I had hoped that he would remove with one sweep of his
benign arms, the loneliness of my life”. (85)

Her frustration with the married life even forced her to think about suicide many times. About the first sexual encounter with her husband she writes:
 “The rape was unsuccessful but he comforted me when I expressed
my fear that I was perhaps not equipped for sexual progress. Perhaps I am
not normal, perhaps I am only a eunuch, I said…. Again and again
throughout that unhappy night he hurt me and all the while the Kathakali
drums throbbed dully against our window and the singers sang of
Damyanti's plight in the jungle”. (90)

She even writes that her husband had sex with maids and had a homosexual affair with a buddy at YMCA. She felt hurt when her husband was upset around their child and showed no interest and care towards the baby either.
Was Kamala dreaming too much? Was she so much dependent on her dream fantasies that she failed to realise reality?
       Kamala Das was accused of being self assertive and self centred. She had unrealistic expectations about love but can one blame her for dreaming and yearning so much for love? Even the lesbian advances made to her by some girls don't evoke any different feeling from her. May be she had to create some of her lovers out imagination to calm down her turbulent mind. The escape routes she searched like alcohol, sex and imagination was the things that kept her back from committing suicide. She admits openly to her readers that she had all the "bad" qualities of a woman: the desire to dress up, admiring good looking men, dependency on security from a man, need to be desired and to enjoy and be arrogant in a public space. She confesses that when she was a kid she silently hated the Gandhi teachings that taught her parents to lead a simple life. At the same time she felt ashamed for being born to such well respected parents.. Kamala Das says
“One’s real world is not what is outside him. It is the immeasurable world
inside him that is real. Only the one, who has decided to travel inwards,
will realize that his route has no end”. (129)
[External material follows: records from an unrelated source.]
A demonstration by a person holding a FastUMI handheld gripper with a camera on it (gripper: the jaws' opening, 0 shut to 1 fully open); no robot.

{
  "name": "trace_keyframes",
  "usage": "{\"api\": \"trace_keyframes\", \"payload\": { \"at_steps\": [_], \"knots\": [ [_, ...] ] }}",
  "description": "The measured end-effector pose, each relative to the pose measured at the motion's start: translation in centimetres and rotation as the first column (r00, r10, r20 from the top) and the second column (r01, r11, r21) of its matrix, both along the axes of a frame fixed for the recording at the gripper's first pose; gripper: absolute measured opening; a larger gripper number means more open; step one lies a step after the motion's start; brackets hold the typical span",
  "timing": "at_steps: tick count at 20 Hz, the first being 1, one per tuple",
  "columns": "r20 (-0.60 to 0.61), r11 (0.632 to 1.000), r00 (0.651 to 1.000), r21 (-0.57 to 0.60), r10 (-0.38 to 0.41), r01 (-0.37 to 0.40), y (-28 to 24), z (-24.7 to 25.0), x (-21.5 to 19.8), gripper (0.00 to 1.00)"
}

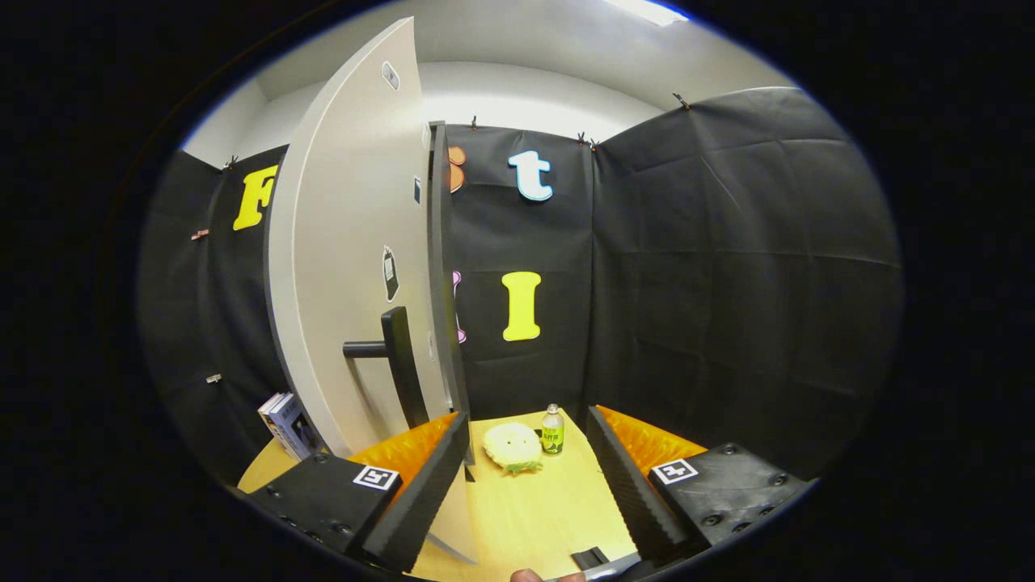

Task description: Open the shoe cabinet door, grab the shoes and put them into the shoe cabinet, then close the shoe cabinet door.

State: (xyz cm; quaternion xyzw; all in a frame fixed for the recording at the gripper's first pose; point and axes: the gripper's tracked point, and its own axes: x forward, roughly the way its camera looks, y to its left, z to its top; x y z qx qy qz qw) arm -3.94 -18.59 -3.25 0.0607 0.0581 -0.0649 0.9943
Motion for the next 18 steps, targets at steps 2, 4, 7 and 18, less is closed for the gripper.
{"api": "trace_keyframes", "payload": {
  "at_steps": [2,4,7,18],
  "knots": [
    [-0.004,1.000,1.000,0.007,0.023,-0.023,2.7,0.1,-0.2,0.97],
    [-0.004,0.999,0.999,-0.006,0.043,-0.043,5.8,0.3,-0.3,0.98],
    [0.001,0.996,0.997,-0.032,0.078,-0.078,11.0,0.5,0.3,0.97],
    [0.037,0.958,0.958,0.002,0.285,-0.286,25.1,1.5,5.4,0.98]
  ]
}}
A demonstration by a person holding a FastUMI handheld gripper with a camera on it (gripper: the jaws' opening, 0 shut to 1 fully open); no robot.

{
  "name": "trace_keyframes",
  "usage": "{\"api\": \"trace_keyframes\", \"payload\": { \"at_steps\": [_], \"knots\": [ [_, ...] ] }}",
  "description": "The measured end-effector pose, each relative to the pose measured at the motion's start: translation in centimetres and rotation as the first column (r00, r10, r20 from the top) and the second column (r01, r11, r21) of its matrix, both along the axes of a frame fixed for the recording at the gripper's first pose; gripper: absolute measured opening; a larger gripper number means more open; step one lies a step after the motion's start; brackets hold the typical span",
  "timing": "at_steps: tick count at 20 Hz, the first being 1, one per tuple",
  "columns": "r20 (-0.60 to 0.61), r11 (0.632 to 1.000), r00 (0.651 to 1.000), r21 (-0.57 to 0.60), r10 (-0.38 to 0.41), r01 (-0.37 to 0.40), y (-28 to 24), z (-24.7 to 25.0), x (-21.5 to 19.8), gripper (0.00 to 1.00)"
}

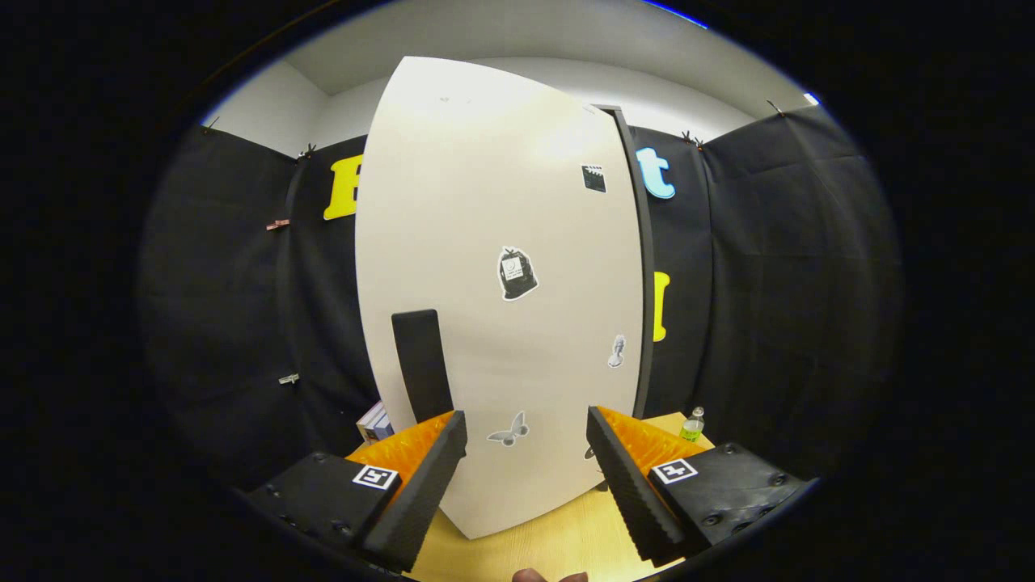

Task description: Open the shoe cabinet door, grab the shoes and put them into the shoe cabinet, then close the shoe cabinet door.

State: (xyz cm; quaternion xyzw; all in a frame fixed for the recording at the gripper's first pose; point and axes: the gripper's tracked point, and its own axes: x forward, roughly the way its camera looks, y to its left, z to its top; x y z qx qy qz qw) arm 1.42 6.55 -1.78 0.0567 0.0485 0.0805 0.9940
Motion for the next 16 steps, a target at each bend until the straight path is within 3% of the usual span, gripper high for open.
{"api": "trace_keyframes", "payload": {
  "at_steps": [16],
  "knots": [
    [-0.014,0.998,0.999,-0.039,-0.044,0.044,-0.2,-1.0,1.3,0.98]
  ]
}}
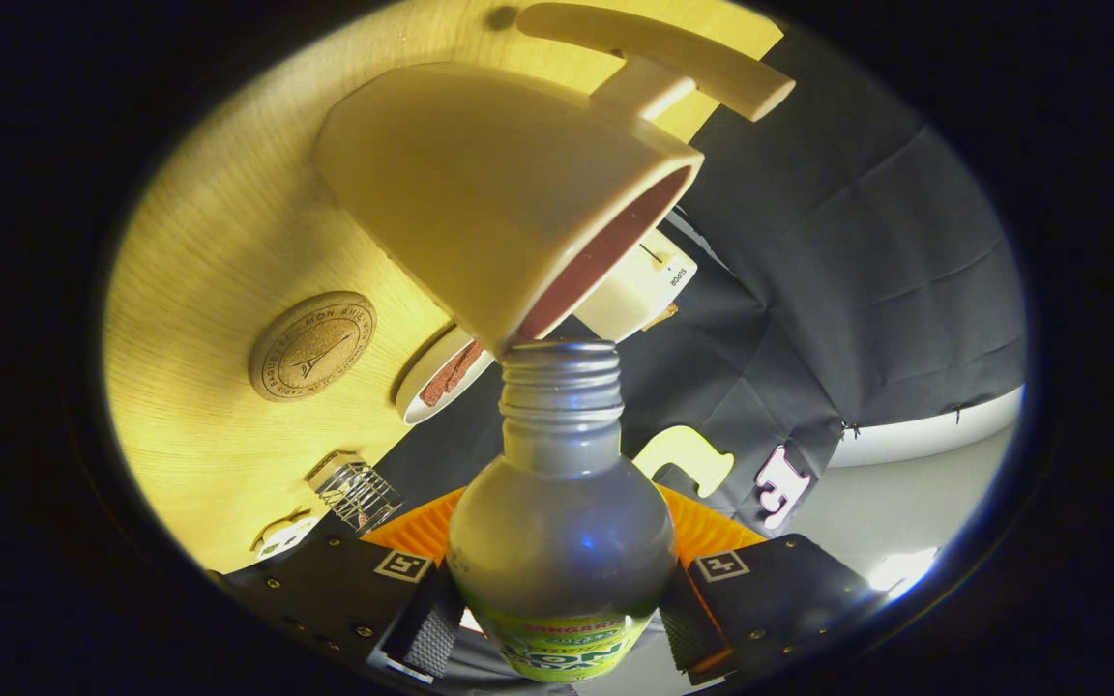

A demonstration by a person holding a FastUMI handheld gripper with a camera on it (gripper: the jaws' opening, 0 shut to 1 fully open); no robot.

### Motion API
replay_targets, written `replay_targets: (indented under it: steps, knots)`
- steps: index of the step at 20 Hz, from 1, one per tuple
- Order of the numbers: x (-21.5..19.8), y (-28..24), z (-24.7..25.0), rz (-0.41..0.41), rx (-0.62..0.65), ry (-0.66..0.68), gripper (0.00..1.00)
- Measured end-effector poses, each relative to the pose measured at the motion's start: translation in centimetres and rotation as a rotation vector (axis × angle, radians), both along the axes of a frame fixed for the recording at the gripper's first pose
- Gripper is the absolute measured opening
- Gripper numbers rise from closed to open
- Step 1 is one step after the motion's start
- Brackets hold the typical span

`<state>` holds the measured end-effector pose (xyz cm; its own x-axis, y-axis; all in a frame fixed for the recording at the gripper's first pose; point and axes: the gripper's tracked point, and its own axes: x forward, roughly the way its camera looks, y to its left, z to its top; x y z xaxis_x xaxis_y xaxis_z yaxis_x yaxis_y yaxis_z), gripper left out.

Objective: Take the bottle from table, then pour the juice into the cup, finally place the bottle on the coaster

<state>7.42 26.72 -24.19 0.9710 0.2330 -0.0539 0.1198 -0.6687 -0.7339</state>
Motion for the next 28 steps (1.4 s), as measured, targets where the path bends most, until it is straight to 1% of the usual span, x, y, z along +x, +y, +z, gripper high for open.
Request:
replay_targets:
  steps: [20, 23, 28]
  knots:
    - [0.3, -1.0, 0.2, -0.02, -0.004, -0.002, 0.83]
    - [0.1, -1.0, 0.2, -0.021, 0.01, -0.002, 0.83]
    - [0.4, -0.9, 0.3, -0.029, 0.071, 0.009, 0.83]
       Her work My Story can be well explained as a narrative of Kamala Das' inner journey. She writes that writing such an autobiography is equal to a strip tease. But it's what beneath her skin, bones and flesh that she wishes to show around. Through this autobiography, she is conversing with herself as well as the future readers.

       Kamala faced death many times; hospitals and doctors were part of her regular life. That's what prompted her begin her story but she still allowed love to reign at the end. She ends her autobiography with a satisfaction of finding a true lover whom she called the king. He was a popular personality in the society and wished to keep their relationship a secret; but Kamala says that she found a true man at last. She says that his love restored her purity and grace. She entered into his room like a bride every single time and  when they kissed it reflected in every single mirror of that room. When we read her poems now we realise that nothing can stand between Kamala and her search for love, not illness, poverty, death or time.